== Data to process ==
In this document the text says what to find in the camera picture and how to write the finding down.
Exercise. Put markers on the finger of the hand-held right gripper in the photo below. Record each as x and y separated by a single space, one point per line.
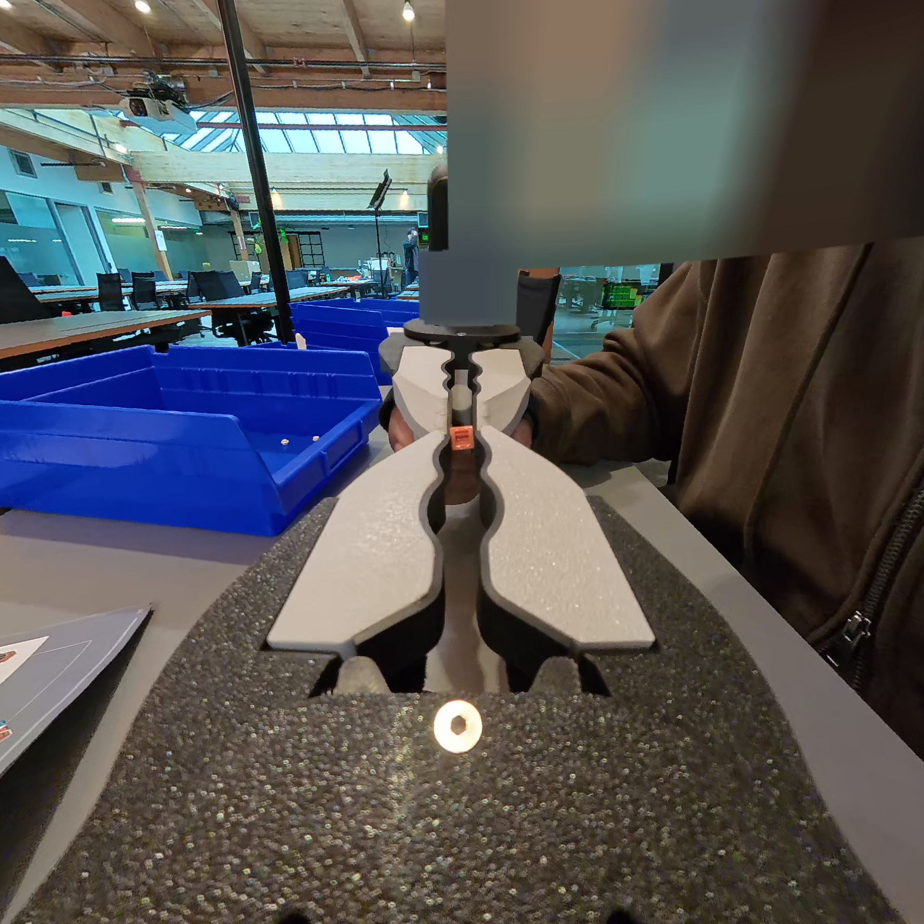
422 390
502 386

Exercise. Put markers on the ceiling projector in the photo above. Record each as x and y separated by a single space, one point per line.
155 108

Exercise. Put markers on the grey instruction booklet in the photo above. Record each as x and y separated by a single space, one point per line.
72 671

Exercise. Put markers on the black light stand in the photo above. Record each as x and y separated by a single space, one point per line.
380 209

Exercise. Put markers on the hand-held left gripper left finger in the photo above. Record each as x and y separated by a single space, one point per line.
361 570

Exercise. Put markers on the black office chair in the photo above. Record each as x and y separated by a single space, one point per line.
538 310

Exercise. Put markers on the person's right hand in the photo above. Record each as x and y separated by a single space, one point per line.
397 429

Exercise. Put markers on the person's brown hooded jacket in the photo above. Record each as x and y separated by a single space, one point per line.
794 433

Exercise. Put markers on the black pole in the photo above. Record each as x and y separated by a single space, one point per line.
252 144

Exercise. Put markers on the wood-topped office desk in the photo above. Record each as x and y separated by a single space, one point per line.
86 328

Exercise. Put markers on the orange toy brick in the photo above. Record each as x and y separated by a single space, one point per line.
460 438

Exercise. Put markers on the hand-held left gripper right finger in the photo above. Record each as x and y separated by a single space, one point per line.
563 570

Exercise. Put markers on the blue plastic bin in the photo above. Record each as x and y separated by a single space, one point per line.
144 462
346 321

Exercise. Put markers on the grey desk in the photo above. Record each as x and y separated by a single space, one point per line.
108 570

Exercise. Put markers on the person's right forearm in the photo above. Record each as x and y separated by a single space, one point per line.
606 411

== Problem details ==
The answer should be the records above, unchanged, with the pictures omitted.

== Completed task ==
In this document the text says what to find in the camera picture and how to write the finding down.
Exercise. Put markers on the finger of the hand-held right gripper in the photo below. Record each as x and y separated by a single space, one point per line.
422 390
502 386

Exercise. Put markers on the ceiling projector in the photo above. Record each as x and y separated by a single space, one point per line.
155 108

Exercise. Put markers on the grey instruction booklet in the photo above. Record each as x and y separated by a single space, one point per line.
72 671

Exercise. Put markers on the black light stand in the photo above. Record each as x and y separated by a single space, one point per line.
380 209

Exercise. Put markers on the hand-held left gripper left finger in the photo above. Record each as x and y separated by a single space, one point per line.
361 570

Exercise. Put markers on the black office chair in the photo above. Record each as x and y separated by a single space, one point per line.
538 310

Exercise. Put markers on the person's right hand in the photo above. Record each as x and y separated by a single space, one point per line.
397 429

Exercise. Put markers on the person's brown hooded jacket in the photo above. Record each as x and y separated by a single space, one point per line.
794 433

Exercise. Put markers on the black pole in the photo above. Record each as x and y separated by a single space, one point per line.
252 144

Exercise. Put markers on the wood-topped office desk in the photo above. Record each as x and y separated by a single space, one point per line.
86 328

Exercise. Put markers on the orange toy brick in the photo above. Record each as x and y separated by a single space, one point per line.
460 438

Exercise. Put markers on the hand-held left gripper right finger in the photo above. Record each as x and y separated by a single space, one point per line.
563 570

Exercise. Put markers on the blue plastic bin in the photo above. Record each as x and y separated by a single space, one point per line.
144 462
346 321

Exercise. Put markers on the grey desk in the photo above. Record each as x and y separated by a single space, one point per line.
108 570

Exercise. Put markers on the person's right forearm in the photo above. Record each as x and y separated by a single space, one point per line.
606 411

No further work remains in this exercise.